La situación de emergencia por el envenenamiento masivo de animales en la unidad habitacional Fovissste se ha agravado considerablemente, luego de que residentes reportaran el hallazgo de una ardilla sin vida, confirmando que la dispersión de sustancias tóxicas ya está afectando también a la fauna silvestre de la zona.

Con este nuevo caso, la cifra de animales fallecidos se eleva a 11 desde que se documentó el primer incidente el pasado 25 de marzo.

Lo que inició como un ataque dirigido hacia gatos en situación de abandono ha escalado hasta convertirse en una amenaza ambiental generalizada que pone en riesgo a mascotas con hogar y a las especies que habitan en las áreas verdes del complejo, generando un clima de zozobra entre las familias que temen incluso pasear a sus animales de compañía por las áreas comunes.

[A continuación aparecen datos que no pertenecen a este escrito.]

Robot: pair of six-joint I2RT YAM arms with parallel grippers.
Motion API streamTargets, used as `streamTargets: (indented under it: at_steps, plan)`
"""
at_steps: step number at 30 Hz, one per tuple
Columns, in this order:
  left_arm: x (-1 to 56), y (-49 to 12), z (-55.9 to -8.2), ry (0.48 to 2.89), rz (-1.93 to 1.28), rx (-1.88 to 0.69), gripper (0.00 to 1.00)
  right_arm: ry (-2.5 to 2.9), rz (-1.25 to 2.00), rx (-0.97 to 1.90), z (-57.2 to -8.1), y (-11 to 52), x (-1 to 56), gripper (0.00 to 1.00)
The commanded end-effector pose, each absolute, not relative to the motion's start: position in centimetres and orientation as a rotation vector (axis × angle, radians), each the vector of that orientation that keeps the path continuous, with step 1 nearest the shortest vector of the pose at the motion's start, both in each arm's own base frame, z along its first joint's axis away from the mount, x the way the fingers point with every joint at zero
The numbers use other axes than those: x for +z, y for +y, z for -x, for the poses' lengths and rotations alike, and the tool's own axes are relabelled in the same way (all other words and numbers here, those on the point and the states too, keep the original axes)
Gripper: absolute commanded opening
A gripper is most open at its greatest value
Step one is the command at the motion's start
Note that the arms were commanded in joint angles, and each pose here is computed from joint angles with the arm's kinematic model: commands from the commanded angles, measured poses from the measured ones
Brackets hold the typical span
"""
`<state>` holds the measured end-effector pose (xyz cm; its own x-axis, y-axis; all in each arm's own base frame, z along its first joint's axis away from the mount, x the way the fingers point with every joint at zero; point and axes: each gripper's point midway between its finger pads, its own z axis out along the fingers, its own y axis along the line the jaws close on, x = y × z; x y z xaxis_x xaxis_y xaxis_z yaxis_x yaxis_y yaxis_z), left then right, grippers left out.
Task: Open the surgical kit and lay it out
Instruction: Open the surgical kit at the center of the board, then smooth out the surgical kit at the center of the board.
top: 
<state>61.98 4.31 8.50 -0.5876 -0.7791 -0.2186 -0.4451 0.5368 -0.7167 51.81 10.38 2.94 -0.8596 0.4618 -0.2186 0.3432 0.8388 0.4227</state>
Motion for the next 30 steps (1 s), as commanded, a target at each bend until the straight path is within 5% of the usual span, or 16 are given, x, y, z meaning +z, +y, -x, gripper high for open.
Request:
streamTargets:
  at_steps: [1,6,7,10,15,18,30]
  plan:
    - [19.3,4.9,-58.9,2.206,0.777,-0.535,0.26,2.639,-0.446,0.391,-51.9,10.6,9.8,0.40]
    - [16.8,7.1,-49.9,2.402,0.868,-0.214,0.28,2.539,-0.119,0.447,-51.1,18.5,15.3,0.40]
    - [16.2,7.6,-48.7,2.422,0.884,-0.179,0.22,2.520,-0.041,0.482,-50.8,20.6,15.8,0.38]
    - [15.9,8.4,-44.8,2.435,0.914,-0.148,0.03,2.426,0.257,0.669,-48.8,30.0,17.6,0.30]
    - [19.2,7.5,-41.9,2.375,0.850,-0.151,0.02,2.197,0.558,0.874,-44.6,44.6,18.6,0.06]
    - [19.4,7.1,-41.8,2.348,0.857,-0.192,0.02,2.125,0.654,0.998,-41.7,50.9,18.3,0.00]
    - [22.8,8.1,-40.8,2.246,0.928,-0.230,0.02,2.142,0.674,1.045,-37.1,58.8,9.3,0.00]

Habitantes de la unidad denunciaron que los focos de contaminación se concentran principalmente en los estacionamientos y jardineras, donde se sospecha que personas del mismo sector han colocado alimento contaminado de forma deliberada.

Los afectados señalan que, aunque Veracruz cuenta con una Ley de Protección Animal robusta, en la práctica no se han implementado operativos de vigilancia ni se han realizado detenciones, lo que permite que el responsable continúe actuando con impunidad.

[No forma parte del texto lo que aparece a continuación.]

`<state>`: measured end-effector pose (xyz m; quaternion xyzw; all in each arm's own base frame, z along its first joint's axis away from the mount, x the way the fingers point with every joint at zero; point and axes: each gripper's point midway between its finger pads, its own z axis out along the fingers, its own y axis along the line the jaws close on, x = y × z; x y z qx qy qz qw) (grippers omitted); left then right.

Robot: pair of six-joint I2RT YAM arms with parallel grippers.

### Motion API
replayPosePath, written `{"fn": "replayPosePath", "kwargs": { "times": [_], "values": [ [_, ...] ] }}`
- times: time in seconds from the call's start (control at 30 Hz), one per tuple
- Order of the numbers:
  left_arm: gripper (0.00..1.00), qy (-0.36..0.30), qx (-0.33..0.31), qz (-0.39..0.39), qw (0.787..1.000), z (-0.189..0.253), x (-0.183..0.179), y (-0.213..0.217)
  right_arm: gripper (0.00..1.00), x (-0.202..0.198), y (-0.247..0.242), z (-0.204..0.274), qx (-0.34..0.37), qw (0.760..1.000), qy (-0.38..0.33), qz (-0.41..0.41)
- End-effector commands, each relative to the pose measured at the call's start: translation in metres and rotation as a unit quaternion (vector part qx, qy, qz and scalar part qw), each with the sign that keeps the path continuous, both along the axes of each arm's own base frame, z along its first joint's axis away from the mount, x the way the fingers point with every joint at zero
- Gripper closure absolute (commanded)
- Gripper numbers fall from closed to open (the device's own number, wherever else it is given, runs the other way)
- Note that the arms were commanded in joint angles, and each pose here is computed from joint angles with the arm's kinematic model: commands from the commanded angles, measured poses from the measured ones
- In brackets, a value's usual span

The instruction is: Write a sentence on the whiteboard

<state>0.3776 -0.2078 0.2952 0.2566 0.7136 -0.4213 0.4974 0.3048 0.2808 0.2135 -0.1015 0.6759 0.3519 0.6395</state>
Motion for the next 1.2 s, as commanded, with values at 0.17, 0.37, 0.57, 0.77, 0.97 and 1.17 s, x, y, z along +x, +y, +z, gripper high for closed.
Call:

El hallazgo de la ardilla muerta es un indicador crítico de que el veneno utilizado es de alta persistencia y fácil acceso para diversas especies, lo que podría derivar en una cadena de muerte que alcance a aves de rapiña o incluso represente un riesgo para niños que juegan en las plazas del Fovissste.

Los vecinos enfatizaron que la pérdida de biodiversidad urbana, como las ardillas que forman parte del entorno natural de Xalapa, es una señal de alerta que no debe ser ignorada por las instituciones de salud y medio ambiente.

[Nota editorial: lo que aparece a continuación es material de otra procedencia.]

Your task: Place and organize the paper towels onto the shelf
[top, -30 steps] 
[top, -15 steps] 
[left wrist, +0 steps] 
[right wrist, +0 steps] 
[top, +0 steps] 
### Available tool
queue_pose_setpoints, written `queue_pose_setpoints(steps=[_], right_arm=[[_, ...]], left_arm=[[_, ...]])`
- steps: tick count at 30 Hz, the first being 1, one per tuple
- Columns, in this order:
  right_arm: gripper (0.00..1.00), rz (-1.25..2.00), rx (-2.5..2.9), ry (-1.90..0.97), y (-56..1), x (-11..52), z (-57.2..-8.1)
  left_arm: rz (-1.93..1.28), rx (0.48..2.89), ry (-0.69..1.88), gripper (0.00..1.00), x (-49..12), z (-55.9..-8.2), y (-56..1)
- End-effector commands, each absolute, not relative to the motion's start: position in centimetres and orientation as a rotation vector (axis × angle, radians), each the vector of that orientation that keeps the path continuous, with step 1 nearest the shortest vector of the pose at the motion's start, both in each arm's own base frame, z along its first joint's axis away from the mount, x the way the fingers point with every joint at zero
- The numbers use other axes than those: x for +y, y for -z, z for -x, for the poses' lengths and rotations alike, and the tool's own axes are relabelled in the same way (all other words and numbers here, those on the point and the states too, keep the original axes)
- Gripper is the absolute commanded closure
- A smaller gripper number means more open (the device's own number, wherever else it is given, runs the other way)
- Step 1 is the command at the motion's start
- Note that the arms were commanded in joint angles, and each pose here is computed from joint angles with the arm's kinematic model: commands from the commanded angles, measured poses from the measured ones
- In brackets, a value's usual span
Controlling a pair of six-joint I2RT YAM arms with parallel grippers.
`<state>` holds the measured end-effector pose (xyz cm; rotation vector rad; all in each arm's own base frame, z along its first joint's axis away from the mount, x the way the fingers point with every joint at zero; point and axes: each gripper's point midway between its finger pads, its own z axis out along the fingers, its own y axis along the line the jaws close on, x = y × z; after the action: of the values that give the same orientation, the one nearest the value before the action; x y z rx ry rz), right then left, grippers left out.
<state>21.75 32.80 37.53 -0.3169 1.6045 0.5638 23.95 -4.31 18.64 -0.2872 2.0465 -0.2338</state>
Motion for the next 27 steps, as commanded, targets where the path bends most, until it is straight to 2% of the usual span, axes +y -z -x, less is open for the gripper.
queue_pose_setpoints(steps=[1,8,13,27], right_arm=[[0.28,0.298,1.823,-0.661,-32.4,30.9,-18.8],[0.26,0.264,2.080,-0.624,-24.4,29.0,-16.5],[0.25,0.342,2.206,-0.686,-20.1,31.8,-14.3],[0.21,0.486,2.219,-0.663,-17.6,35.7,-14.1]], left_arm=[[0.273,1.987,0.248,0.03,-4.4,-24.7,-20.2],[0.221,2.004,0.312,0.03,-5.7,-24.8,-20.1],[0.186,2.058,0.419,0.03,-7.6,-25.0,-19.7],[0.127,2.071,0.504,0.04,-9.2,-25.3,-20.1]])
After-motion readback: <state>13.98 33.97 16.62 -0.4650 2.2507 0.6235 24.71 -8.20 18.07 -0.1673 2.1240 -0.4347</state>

La comunidad del Fovissste hace un llamado final a las autoridades para que se aplique la ley con rigor a la brevedad, mientras instan a todos los vecinos a mantener a sus gatos y perros dentro de las viviendas y a denunciar cualquier comportamiento sospecho en los alrededores de los edificios para evitar que la lista de víctimas siga creciendo.